Managers of the commercial department of I.S.P.A.-Engineering are engaged not only in finding new customers and concluding contracts, but also in analyzing planned commercial transactions. To do this, they need to clearly answer the questions: “Why should I enter into or reject the deal in question? What profit will it bring to the company? The same principle is used by the company to decide whether to participate in tenders for the supply and installation of equipment.

The company's financiers have developed and implemented a methodology for a comprehensive assessment of the effectiveness of planned trade transactions, which allows you to choose the most attractive from a large number of proposed transactions. At the same time, one important nuance must be immediately stipulated. The method is designed to evaluate transactions that require the diversion of their own working capital company, since it is assumed that the company operates in a competitive market and cannot insist on 100% upfront payment. Therefore, fully prepaid transactions should be treated as an exception and analyzed separately.

The methodology developed by I.S.P.A.-Engineering allows for a comprehensive assessment of a trade transaction and reduces all its characteristics to one integral indicator - the rank of the transaction.
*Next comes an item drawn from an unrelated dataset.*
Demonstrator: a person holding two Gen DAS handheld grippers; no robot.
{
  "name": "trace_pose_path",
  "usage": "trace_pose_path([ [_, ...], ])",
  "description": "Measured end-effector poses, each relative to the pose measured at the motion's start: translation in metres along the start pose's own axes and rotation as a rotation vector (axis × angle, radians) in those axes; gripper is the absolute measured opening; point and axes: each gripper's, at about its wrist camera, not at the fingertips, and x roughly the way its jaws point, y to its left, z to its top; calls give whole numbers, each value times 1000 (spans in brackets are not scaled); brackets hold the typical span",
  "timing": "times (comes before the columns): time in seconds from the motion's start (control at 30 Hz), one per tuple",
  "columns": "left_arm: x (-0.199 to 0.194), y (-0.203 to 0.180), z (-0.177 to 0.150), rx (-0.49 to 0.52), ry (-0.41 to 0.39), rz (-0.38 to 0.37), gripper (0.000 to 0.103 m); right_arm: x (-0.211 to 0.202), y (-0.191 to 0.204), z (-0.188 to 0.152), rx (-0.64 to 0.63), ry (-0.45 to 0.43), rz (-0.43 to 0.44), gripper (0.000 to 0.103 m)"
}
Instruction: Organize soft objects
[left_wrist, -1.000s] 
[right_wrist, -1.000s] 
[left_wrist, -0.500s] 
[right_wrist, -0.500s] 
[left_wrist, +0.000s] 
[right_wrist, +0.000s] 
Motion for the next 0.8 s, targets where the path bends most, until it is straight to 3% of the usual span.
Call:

To determine the rank, you need to calculate the following indicators - the profitability of the transaction, the risk-adjusted profitability, the significance of the transaction and its prospects.

Trade profitability

The profitability of a trade transaction is an indicator that characterizes the amount of profit received by an enterprise for one ruble of its own funds diverted from turnover for the implementation of this transaction. The yield calculation algorithm depends on the type of trade deal.

All trading transactions can be divided into one-time, recurring and continuous.

Under one-time deal the acquisition and subsequent sale of one batch of goods is implied. Recurring deal- this is the purchase from one supplier of a limited number of batches of one product and their subsequent sale. And finally, to continuous transactions includes periodic purchases and sales of one product over an indefinite period of time. As a rule, when concluding continuous transactions, the contract indicates the amount within which the seller undertakes to ship products (perform work, provide services). Goods under such a contract are delivered as needed and are documented in the relevant annexes to the contract.

Evaluation of the profitability of one-time and recurring transactions

The profitability of one-time and recurring transactions is calculated on the basis of commodity-payment budgets, which are schedules for the execution of operations within the framework of a trade transaction. From these budgets, the company receives complete information about the timing of the transaction, the amounts of receipts and payments, as well as the amount of funds allocated to finance the trade transaction. Let's look at an example of how commodity-payment budgets are compiled.

  • Example 1 2

    Trade-M supplies audio and video equipment. It is planned to conclude a supply contract with the manufacturer of audio equipment Media-Images. This company undertakes to supply Trade-M sound I/O cards, which will be sold by CJSC Stratos. The contract with the Stratos company was concluded on the terms of a 30% prepayment. The remaining 70% payment will be received within 10 working days after delivery. In turn, Media-Images requires full prepayment from Trade-M.

    Transport services, warehouse processing services and insurance services paid upon delivery. The volume of the purchased batch is 600 boards at a price of 3500 US dollars per piece. The batch will be sold by CJSC Stratos at a price of USD 5,042 per piece. The commodity-payment budget of the planned transaction, compiled by Trade-M managers, is presented in Table. one.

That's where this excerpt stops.